GOAL OF THE EXERCISE:
Below are the records. List every line holding the word "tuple".

[Records excerpted from a collection]
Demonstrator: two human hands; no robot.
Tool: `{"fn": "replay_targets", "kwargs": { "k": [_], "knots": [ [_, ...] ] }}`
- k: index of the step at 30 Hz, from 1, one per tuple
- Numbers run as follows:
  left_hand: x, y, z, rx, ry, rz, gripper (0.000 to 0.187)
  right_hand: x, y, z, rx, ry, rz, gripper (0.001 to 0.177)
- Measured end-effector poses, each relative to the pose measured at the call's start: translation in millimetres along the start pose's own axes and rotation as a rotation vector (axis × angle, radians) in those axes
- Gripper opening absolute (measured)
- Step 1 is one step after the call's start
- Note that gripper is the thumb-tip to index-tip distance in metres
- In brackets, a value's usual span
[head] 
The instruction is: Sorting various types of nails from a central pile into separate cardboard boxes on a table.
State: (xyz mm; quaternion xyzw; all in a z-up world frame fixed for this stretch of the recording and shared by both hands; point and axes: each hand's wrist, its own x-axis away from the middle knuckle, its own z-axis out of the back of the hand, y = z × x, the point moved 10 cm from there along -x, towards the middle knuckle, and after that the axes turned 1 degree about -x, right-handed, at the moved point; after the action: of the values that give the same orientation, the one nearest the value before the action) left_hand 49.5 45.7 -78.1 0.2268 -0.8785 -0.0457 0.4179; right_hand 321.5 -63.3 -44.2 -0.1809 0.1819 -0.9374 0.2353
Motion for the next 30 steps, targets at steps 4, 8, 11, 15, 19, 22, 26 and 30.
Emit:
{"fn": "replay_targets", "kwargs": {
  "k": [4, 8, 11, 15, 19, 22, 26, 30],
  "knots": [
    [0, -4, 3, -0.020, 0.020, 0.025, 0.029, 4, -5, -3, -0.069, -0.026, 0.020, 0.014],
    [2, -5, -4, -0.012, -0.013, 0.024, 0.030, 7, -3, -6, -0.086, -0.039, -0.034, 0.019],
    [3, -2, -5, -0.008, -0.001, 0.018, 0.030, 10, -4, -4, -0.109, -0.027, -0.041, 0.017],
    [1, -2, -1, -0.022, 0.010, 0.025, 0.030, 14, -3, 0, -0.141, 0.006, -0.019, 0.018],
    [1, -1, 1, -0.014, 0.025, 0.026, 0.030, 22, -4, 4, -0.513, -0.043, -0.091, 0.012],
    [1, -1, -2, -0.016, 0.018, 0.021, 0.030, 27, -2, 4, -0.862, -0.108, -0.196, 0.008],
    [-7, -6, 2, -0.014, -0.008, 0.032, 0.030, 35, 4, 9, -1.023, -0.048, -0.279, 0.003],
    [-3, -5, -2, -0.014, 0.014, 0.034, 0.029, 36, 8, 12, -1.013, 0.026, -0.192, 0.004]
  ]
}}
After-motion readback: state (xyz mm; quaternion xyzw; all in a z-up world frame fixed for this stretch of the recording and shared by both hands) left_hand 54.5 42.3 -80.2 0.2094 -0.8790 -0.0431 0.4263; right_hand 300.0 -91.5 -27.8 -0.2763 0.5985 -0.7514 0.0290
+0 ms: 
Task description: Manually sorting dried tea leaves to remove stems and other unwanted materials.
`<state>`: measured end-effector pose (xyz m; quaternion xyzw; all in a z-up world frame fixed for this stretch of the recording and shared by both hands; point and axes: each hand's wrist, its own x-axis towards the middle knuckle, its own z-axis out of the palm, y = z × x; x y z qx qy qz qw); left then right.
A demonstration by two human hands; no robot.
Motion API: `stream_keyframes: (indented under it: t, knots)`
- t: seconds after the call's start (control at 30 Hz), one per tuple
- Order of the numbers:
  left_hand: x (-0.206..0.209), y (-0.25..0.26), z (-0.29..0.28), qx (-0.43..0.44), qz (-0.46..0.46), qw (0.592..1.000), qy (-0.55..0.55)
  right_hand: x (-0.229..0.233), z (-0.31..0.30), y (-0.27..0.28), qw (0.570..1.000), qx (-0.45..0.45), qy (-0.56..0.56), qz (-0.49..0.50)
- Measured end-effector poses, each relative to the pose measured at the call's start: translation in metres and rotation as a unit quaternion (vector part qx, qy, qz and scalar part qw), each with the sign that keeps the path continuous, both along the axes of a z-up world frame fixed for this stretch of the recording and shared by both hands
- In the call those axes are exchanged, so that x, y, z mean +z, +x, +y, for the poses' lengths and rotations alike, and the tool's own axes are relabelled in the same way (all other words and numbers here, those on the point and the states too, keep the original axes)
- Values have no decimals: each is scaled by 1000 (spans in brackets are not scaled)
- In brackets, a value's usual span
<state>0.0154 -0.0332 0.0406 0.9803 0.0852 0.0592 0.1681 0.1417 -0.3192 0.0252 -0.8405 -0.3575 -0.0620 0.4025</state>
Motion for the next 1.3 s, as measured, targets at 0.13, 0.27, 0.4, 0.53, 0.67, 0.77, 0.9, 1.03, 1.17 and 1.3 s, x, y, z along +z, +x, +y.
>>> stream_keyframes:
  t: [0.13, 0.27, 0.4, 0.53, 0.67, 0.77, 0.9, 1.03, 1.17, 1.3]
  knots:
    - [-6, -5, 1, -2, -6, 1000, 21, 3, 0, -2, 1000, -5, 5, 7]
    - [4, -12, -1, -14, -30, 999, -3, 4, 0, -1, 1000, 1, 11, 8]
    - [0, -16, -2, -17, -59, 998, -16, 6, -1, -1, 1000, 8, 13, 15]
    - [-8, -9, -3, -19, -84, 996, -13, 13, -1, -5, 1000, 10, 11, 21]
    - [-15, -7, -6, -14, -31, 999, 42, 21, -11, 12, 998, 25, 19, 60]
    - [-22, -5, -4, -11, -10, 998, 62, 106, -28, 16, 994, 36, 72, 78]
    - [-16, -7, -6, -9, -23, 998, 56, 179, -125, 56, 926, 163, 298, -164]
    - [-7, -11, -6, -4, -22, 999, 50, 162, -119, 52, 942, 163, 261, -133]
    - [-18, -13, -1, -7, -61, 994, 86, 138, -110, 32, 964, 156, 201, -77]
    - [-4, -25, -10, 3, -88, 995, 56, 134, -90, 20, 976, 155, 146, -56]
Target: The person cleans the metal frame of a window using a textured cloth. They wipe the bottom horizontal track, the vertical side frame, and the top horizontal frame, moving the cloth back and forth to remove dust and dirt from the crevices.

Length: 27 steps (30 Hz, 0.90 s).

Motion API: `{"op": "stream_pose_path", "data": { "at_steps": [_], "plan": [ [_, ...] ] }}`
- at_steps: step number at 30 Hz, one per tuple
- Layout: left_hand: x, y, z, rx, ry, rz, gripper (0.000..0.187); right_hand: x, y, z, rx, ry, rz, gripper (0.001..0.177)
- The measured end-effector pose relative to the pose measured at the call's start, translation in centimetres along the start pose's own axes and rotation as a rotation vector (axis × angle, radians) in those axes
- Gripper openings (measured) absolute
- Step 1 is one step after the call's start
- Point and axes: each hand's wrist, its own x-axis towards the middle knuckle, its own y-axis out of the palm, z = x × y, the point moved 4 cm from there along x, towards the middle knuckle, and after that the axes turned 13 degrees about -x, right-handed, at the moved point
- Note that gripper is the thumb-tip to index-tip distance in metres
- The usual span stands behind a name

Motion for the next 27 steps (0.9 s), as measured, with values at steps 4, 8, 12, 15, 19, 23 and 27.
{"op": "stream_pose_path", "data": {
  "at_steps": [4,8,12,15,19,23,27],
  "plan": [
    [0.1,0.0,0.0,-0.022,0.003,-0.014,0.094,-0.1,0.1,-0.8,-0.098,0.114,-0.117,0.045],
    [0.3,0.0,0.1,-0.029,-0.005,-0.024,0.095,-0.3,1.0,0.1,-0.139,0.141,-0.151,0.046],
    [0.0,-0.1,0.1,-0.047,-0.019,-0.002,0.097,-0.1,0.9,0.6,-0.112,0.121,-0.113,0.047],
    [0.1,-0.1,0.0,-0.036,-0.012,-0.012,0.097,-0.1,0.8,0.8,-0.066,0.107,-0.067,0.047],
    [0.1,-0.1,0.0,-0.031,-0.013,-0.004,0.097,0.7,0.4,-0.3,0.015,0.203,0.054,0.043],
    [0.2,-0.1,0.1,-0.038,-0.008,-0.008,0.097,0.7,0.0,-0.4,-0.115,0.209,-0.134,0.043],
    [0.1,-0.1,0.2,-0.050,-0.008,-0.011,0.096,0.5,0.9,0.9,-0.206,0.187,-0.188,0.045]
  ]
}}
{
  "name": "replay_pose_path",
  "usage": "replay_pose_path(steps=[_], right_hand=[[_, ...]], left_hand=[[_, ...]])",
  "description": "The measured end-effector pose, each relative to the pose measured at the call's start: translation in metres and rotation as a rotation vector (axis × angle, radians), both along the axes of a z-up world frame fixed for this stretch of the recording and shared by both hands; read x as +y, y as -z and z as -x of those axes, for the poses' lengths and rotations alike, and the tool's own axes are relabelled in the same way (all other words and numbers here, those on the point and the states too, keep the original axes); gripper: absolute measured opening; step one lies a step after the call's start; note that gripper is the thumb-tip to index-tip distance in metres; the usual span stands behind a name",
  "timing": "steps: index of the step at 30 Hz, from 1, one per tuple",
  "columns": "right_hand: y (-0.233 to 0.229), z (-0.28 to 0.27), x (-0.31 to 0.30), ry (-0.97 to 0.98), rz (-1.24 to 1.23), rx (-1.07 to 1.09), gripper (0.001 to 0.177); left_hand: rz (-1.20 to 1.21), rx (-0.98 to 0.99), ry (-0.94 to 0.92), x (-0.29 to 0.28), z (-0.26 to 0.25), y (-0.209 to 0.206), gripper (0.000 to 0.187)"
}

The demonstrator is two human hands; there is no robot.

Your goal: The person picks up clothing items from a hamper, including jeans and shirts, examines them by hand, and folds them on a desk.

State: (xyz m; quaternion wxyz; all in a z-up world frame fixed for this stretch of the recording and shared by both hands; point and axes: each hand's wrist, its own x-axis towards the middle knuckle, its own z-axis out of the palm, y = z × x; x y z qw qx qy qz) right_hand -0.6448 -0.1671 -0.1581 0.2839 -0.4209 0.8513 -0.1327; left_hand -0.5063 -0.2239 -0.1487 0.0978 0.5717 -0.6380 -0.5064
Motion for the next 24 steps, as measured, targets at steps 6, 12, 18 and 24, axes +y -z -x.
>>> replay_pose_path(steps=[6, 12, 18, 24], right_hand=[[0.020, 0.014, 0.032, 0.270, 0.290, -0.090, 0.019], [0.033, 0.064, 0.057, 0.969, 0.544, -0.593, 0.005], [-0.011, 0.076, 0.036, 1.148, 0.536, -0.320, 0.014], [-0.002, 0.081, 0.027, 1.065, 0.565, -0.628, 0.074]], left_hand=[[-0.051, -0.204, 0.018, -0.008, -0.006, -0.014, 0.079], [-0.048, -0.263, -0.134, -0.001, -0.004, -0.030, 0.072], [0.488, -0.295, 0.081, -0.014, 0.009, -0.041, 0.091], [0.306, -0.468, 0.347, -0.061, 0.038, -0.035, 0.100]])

RESPONSE TO THIS TASK:
- k: index of the step at 30 Hz, from 1, one per tuple
- t: seconds after the call's start (control at 30 Hz), one per tuple
- at_steps: step number at 30 Hz, one per tuple
  "timing": "steps: index of the step at 30 Hz, from 1, one per tuple",

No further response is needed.